Another aspect that could hurt hospitals is the fact that, in anticipation of seeing the pool of insured patients rise, the hospitals accept cuts in Medicare payments and in payments from a program that helps cover the cost of providing care to people without insurance. If the Medicaid pool isn't expanded, Georgia hospitals will see their revenues decline even further.

"The decision by the governor yesterday certainly puts us in a spot where we have the cuts but we still don't have the coverage," previously said Kevin Bloye, spokesman for the Georgia Hospital Association.
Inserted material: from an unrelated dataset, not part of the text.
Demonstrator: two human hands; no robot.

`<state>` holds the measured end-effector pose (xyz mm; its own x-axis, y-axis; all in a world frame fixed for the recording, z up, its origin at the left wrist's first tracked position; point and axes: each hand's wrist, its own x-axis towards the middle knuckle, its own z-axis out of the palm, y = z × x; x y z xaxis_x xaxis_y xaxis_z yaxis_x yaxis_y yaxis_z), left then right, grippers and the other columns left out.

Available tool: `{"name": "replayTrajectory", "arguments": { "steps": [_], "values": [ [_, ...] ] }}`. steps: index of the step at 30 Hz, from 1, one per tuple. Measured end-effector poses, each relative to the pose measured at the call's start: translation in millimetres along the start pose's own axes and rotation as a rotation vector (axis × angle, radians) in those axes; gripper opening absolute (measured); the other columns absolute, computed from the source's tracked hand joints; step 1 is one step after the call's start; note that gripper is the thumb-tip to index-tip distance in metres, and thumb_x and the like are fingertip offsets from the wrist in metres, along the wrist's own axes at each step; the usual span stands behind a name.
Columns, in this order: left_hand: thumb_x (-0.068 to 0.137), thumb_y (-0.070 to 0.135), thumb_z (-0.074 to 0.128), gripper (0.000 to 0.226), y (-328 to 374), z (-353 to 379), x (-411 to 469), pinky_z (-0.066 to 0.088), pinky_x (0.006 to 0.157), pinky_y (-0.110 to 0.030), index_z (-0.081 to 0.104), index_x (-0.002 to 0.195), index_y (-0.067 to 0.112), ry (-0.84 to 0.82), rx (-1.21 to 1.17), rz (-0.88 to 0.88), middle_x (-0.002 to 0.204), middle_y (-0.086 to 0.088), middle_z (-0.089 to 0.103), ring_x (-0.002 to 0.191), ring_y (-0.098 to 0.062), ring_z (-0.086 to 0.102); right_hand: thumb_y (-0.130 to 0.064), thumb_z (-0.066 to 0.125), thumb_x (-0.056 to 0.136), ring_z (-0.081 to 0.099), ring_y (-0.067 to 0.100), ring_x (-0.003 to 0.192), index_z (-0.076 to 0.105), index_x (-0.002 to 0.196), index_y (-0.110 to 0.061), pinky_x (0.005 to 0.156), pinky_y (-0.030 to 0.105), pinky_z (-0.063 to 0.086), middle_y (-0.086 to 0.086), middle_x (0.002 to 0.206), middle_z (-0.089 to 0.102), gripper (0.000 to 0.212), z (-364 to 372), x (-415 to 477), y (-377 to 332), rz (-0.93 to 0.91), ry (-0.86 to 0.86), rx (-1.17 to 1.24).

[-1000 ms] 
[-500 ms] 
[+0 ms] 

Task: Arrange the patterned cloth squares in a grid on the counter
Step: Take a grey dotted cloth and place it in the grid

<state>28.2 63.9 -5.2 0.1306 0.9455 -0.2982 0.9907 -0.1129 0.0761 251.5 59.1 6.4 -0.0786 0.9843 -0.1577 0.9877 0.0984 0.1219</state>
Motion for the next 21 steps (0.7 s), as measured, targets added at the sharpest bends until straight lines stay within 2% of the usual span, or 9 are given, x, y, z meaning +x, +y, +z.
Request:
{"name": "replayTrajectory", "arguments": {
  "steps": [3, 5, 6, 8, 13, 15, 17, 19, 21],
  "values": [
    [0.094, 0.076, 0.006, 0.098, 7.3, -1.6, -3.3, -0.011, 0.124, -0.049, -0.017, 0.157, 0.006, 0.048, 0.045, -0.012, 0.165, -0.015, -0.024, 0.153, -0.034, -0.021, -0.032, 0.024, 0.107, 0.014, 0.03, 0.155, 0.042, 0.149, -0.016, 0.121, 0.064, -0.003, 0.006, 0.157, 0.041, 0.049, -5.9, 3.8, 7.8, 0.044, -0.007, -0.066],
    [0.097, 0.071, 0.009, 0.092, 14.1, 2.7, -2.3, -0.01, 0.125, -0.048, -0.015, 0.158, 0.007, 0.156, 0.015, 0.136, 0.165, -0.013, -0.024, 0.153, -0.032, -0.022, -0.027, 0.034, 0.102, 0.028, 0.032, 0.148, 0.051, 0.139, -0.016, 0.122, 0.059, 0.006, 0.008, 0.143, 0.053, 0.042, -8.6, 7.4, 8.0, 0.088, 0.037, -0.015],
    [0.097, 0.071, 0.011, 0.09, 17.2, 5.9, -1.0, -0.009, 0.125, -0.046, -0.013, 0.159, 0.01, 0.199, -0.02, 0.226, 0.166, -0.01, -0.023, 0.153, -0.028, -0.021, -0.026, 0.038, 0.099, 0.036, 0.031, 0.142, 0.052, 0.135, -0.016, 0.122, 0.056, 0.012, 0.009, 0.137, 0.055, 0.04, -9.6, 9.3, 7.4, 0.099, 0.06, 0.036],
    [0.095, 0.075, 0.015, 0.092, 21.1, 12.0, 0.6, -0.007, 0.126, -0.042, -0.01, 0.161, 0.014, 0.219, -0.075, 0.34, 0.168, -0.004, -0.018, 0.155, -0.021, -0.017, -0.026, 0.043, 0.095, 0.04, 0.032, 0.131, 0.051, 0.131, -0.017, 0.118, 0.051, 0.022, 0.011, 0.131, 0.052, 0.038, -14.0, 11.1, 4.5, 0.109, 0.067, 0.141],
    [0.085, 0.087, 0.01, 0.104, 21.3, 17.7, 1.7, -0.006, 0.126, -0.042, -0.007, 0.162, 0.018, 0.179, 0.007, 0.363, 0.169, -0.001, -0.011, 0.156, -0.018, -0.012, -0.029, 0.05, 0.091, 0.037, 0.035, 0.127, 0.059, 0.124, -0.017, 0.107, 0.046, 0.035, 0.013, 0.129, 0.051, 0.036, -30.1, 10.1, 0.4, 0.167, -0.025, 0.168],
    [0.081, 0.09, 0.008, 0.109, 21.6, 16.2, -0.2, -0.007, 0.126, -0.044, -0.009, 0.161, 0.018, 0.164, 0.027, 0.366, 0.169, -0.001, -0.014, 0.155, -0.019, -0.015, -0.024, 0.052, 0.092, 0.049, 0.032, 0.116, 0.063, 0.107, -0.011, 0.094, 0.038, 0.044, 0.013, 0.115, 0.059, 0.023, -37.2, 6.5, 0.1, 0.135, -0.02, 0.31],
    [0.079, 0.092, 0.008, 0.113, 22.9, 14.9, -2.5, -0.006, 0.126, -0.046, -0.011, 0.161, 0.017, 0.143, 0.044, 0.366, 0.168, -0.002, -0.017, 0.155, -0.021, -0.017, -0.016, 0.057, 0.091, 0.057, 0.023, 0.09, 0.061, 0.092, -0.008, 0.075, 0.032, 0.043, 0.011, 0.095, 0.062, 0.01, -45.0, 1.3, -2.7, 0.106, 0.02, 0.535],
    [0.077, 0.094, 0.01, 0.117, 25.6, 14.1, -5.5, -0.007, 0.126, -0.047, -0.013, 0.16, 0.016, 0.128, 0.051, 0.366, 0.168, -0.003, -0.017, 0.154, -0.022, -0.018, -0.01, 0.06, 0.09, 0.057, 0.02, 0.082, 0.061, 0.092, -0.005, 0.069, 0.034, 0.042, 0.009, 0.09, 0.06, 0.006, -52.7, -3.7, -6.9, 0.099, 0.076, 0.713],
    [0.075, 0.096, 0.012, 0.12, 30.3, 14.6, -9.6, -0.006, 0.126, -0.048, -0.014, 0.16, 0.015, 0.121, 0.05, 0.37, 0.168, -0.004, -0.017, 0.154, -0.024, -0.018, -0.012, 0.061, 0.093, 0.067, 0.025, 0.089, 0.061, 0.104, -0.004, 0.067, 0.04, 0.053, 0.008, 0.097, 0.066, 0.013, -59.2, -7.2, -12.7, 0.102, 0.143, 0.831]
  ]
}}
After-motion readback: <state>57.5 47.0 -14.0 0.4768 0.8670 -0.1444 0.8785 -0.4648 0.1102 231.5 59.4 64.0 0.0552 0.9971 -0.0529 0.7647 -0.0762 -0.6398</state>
Bloye said the governor understand that "hospitals are sort of in a conundrum" without the expansion and said the hospitals plan to work with Deal to find a way to keep health care strong statewide.Bloye said the state's hospitals now provide about $1 billion in uncompensated care.

Brian Robinson, Deal's spokesman, said the governor wants to improve health care in Georgia - and he is hoping the November elections might eventually lead to alternatives to the Affordable Care Act.
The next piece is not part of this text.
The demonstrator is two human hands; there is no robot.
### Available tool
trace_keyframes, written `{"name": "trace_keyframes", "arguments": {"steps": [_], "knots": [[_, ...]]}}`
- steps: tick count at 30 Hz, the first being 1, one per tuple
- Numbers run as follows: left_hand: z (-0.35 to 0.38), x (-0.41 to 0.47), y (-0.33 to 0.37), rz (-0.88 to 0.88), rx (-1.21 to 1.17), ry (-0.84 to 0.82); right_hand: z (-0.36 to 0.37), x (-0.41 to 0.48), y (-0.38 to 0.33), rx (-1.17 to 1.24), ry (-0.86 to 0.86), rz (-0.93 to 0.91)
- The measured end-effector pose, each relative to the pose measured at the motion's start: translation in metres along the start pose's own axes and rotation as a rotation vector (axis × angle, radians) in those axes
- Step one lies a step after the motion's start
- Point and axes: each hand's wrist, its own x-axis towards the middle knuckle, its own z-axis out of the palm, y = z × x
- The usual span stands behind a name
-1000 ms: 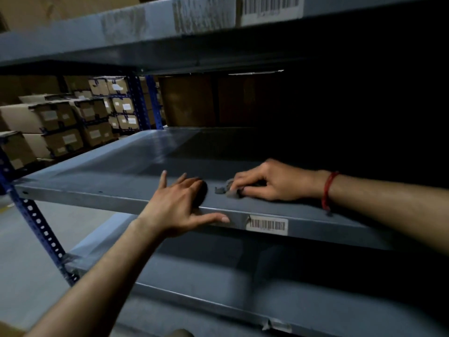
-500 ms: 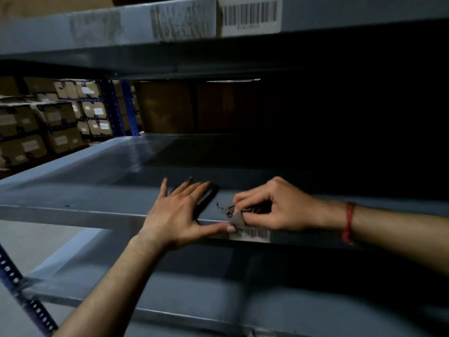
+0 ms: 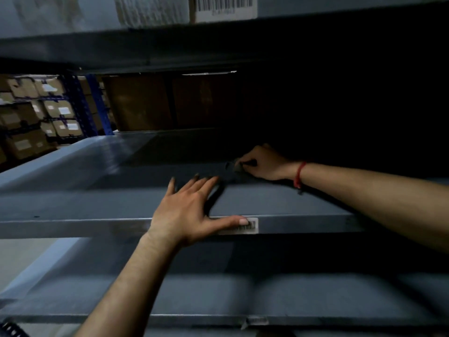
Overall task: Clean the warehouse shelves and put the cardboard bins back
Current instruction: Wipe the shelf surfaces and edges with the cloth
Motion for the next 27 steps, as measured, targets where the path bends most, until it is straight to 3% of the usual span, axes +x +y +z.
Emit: {"name": "trace_keyframes", "arguments": {"steps": [5, 8, 12, 18, 22, 27], "knots": [[-0.002, 0.003, 0.006, -0.008, -0.027, -0.087, -0.015, -0.104, -0.056, 0.085, 0.012, -0.19], [-0.006, 0.013, 0.023, 0.055, -0.078, -0.122, -0.027, -0.121, -0.059, 0.104, -0.043, -0.239], [-0.001, 0.029, 0.035, 0.157, -0.212, -0.112, -0.027, -0.075, -0.015, -0.062, -0.086, -0.112], [0.006, 0.044, 0.038, 0.202, -0.313, -0.145, -0.012, -0.026, 0.033, -0.14, 0.034, 0.248], [0.014, 0.036, 0.031, 0.223, -0.264, -0.061, -0.021, -0.07, -0.008, -0.09, 0.049, 0.17], [0.017, 0.034, 0.032, 0.227, -0.231, -0.077, -0.021, -0.143, -0.054, 0.057, 0.17, 0.031]]}}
"We're still hopeful that the American people will demand change in this upcoming election and Congress can deliver change," Robinson said.

In addition, Robinson said previously the governor might agree to expand Medicaid if the federal government gave Georgia a "block grant" of money and the freedom to tailor the program as it saw fit - none of which is currently in the health care law. U.S. Rep. Paul Broun, R-Athens, told The News that block grant program is in his plan, and he wholeheartedly supported Gov. Deal's decision.

"The fix for an unsustainable program is not to make it even more unsustainable," Robinson said.

State Sen. Rick Jeffares, R-Locust Grove, said the state already faces a $300 million shortfall for Medicaid next year alone, and the state simply can't afford additional costs.

He echoed the governor's hope that Congress would ultimately repeal Obamacare.

Rep. Doug Holt, R-Social Circle, and Rep. Pam Dickerson, D-Conyers, declined to comment as they are still studying the issue.

How does Medicaid work?
Medicaid is government health insurance for low-income Americans, mostly children. It is financed jointly by the federal government and the states, with the state's share based on per-capita income. Poorer states pay a smaller portion of their Medicaid spending than wealthier states.

Initially, the Affordable Care Act of 2010 required that states, beginning in 2014, cover anyone in households earning up to 133 percent of the federal poverty level.

But the U.S. Supreme Court ruled in June that expansion must be optional. Republican Govs. Rick Scott of Florida, Bobby Jindal of Louisiana, Phil Bryant of Mississippi, Nikki Haley of South Carolina and Rick Perry of Texas have said they will not expand their programs.

Under the law, the feds would pay between 90 and 100 percent of the cost of the Medicaid expansion, which would add 650,000 Georgians to the program's rolls, which are currently around 1.5 million. But even with the federal government covering so much of the cost, Georgia projects its share of the expansion would reach $4 billion over 10 years.

The Associated Press and reporter Danielle Everson contributed to this story.